The ink feed unit may obtain the basic component, the first and the
second additive from respective different supplies. For example,
the ink feed unit comprises respective different supplies for the
basic component, the first and the second additive, the different
supplies being connected to the at least one direct-printing head
via respective supply sections and a mixer for mixing the basic
component with the first or the second additive.
During a change, switching over from one of the printing units for
printing the first basic ink to another printing unit for printing
the second basic ink, or an exchange of these printing units, may
be carried out. If, for example, separate printing units are
provided for the first and the second basic ink, the change can
take place during operation, since it will suffice to activate the
respective other printing unit.

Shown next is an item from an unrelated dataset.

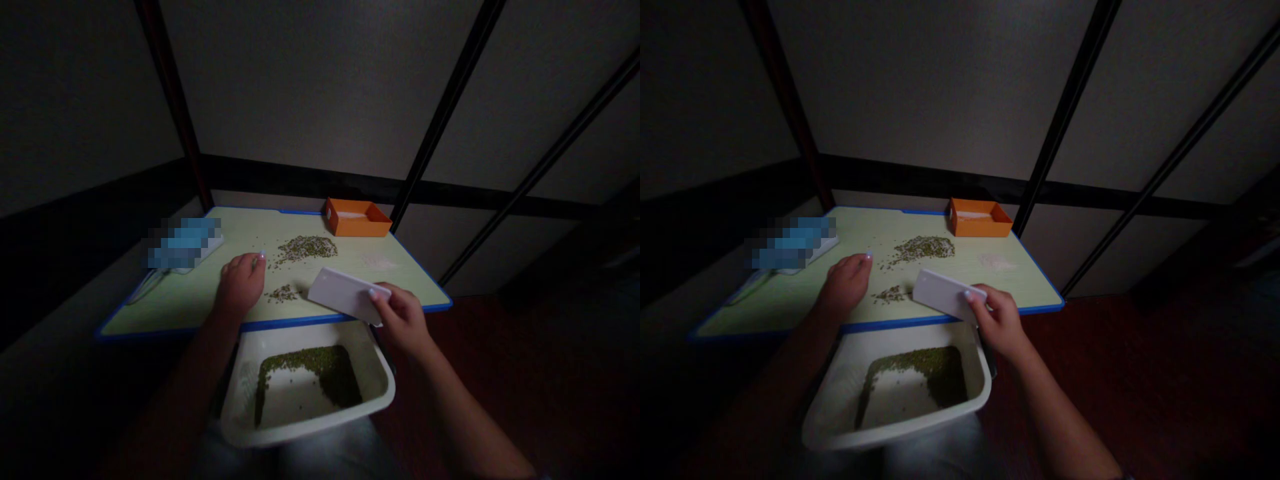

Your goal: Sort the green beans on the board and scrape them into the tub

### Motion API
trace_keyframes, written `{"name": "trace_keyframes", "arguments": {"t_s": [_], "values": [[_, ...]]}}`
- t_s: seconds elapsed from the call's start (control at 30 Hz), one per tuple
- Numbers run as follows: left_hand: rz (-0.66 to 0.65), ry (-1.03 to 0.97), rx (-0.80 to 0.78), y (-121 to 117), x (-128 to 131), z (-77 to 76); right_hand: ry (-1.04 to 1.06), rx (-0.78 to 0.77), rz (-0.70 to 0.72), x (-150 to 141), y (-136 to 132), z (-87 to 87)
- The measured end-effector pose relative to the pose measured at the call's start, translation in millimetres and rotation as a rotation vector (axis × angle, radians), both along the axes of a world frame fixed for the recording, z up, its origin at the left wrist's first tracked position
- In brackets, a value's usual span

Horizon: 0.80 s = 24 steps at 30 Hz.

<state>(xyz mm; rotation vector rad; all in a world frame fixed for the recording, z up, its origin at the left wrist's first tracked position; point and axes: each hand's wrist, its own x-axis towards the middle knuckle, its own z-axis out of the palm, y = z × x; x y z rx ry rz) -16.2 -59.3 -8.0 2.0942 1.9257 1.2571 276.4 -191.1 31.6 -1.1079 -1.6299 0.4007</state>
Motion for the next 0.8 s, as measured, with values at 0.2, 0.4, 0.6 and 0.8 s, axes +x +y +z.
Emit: {"name": "trace_keyframes", "arguments": {"t_s": [0.2, 0.4, 0.6, 0.8], "values": [[0.003, 0.004, -0.05, -2, 0, 6.2, -0.565, 0.503, 0.35, -32, -30, 2.1], [0.016, -0.026, -0.094, -2, 0, 10.2, -0.769, 0.515, 0.255, -43, -21, -6.4], [0.018, -0.056, -0.092, -1, 0, 10.4, -0.842, 0.568, 0.068, -33, -14, -15.4], [0.033, -0.079, -0.072, 0, -1, 7.8, -0.782, 0.572, -0.006, -25, -8, -21.1]]}}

It is also imaginable to exchange
at the printing machine the printing unit with the first basic ink
for a printing unit with the second basic ink.
The present invention additionally provides a direct-printing
machine used for printing a direct print onto containers of
different types of materials.
Due to the fact that one of the printing units is configured such
that it can be switched over for printing at least two different
basic inks, depending on the type of material of the containers, or
a plurality of printing units for printing respective different
basic inks are provided, which, depending on the type of material
of the containers, are configured such that they can be switched
over or exchanged for one another, containers can, depending on the
type of material, be printed on with the respective basic ink
compatible therewith. This leads to a substantially reduced set-up
time, when changing between containers of different types of
material.
The direct-printing machine for printing on containers may be
arranged in a beverage processing plant. The conveyor may be
configured as a carousel comprising container holders, which are
arranged on the circumference thereof. The container holders may
comprise a rotary table and/or a centering bell. The printing units
may be arranged stationarily at the periphery of the carousel. It
is also imaginable that a respective printing station is arranged
at each of the container holders, each of the printing stations
comprising a plurality of printing units for printing the basic ink
and the colored inks onto the containers in several layers.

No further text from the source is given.